Unexpected Type Error when using Unary Operator --

I am learning Java and am experimenting with the unary operators --expr, expr--, and -expr.
In class, I was told that --3 should evaluate to 3. I wanted to test this concept in the following assignments:
jshell> int t = 10;
t ==> 10
| created variable t : int
jshell> int g = -3;
g ==> -3
| created variable g : int
jshell>
jshell> int d = --3;
| Error:
| unexpected type
| required: variable
| found: value
| int d = --3;
| ^
jshell> int d = --t;
d ==> 9
| created variable d : int
jshell> int f = d---t;
f ==> 0
| created variable f : int
jshell> int f = 1---t;
| Error:
| unexpected type
| required: variable
| found: value
| int f = 1---t;
| ^
| update overwrote variable f : int
My questions:
Why does assigning -3 work and not --3? I thought --3 would give 3.

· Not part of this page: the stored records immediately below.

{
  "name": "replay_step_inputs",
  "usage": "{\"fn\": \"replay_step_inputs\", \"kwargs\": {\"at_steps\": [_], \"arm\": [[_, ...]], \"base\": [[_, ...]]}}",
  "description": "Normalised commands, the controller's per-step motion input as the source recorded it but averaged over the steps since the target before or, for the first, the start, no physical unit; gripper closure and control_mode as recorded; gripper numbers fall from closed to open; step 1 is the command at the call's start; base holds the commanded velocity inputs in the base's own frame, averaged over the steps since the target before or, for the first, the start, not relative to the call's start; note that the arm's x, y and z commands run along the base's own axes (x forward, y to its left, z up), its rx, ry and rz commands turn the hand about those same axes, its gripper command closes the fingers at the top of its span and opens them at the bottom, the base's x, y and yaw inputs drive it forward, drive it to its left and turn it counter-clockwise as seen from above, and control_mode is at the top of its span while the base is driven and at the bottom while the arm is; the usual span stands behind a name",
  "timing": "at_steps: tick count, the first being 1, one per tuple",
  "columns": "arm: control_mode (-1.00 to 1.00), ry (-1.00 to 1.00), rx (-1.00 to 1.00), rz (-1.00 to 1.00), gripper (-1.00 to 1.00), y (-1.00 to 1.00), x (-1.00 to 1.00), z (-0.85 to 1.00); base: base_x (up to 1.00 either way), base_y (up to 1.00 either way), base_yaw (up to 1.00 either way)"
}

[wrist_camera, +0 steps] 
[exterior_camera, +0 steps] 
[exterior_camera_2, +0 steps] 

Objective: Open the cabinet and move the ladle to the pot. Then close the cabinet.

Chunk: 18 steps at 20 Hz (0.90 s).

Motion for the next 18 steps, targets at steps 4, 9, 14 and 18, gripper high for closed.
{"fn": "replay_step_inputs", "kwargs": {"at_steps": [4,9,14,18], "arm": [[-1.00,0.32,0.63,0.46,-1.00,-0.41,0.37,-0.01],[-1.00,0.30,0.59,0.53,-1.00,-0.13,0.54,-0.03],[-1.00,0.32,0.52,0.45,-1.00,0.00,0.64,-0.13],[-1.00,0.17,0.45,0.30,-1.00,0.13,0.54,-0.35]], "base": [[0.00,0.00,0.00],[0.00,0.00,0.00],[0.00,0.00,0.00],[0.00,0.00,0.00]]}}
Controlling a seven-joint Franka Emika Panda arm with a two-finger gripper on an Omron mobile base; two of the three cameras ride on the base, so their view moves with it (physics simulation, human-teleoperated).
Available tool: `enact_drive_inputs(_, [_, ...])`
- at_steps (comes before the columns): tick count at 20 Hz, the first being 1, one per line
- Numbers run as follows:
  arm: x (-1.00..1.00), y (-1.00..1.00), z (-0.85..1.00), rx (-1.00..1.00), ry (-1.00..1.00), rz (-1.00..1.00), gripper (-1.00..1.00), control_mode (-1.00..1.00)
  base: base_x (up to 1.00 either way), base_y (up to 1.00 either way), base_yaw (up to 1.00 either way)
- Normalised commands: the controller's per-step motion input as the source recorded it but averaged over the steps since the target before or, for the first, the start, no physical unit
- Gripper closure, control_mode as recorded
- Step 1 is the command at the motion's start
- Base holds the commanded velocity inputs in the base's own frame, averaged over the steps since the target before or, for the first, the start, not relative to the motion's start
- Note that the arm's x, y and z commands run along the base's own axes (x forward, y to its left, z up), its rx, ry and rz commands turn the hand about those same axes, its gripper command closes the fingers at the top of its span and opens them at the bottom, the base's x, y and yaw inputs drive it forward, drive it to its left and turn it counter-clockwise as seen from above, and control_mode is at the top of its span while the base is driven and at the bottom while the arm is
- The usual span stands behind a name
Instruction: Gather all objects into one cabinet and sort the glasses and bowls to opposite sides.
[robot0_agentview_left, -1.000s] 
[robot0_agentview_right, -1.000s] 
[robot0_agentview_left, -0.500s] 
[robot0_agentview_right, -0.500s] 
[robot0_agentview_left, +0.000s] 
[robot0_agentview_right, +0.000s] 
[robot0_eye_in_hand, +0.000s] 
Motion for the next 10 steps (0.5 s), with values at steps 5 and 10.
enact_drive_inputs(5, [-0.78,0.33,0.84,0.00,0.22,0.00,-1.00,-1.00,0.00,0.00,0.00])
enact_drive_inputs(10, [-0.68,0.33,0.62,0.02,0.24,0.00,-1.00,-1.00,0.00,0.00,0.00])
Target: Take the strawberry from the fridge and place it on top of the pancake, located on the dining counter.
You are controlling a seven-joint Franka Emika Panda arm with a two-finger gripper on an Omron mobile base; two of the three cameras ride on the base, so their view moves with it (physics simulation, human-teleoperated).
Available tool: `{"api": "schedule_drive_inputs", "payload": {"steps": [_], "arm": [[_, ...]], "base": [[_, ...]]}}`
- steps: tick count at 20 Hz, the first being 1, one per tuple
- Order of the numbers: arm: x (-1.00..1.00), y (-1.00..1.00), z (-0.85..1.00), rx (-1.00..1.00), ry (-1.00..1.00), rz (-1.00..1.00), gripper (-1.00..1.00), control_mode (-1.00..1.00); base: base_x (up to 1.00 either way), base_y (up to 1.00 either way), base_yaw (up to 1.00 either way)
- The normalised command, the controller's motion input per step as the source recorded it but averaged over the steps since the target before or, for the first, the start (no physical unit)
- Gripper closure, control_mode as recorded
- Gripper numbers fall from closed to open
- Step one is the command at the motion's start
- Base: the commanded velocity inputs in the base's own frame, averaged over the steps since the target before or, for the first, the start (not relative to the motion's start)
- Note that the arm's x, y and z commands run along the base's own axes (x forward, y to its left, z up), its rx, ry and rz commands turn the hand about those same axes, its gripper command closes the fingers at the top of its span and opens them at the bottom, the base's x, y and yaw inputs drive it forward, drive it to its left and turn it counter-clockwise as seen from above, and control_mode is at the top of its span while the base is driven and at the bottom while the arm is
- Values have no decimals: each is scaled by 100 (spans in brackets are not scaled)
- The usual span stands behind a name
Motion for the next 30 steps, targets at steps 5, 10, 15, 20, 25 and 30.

Are there cases where --expr can be evaluated as double negation instead of decrement?
Why can't values suffice where the unexpected type errors were thrown?
How did Java evaluate d---t? Also, in what order?
For question 4, the way I thought of it was a right-to-left evaluation. So, if d = 9 and t is 9, the rightmost - operator is the first to act on t, making its value -9. Then the same for the second -, so then t's value becomes 9 again. Then I thought the compiler would notice that d is next to the leftmost operator and subtract the values. This would be 9-9, which evaluates to 0. Jshell shows the expression also evaluated to 0, but I want to make sure my reasoning is correct or can be improved.
-- is taken as the decrement operator. Adding spaces or using brackets will allow it to be interpreted as double negation.
int x = - -3;
//or
int x = -(-3);
Why does assigning -3 work and not --3? I thought --3 would give 3.
Java tokenizes the input. A source file consists of a sequence of relevant atomary units, which we shall call words. In y +foobar, we have 3 'words': y, +, and foobar. Tokenizing is the job of splitting them up.
This process is somewhat complicated; whitespace (obviously) separates things, but whitespace isn't neccessary, if the two 'words' don't share any legal characters. Thus, 5+2 is legal as is 5 + 2, and public static works, but publicstatic does not. This tokenization step occurs first and is done on limited knowledge. You could in theory surmize from context that, say, publicstatic void foo() {} can't really mean anything else, but the amount of knowledge you need to draw that conclusion is quite complicated, and tokenization just does not have it. Hence, publicstatic does not work, but 5+2 does.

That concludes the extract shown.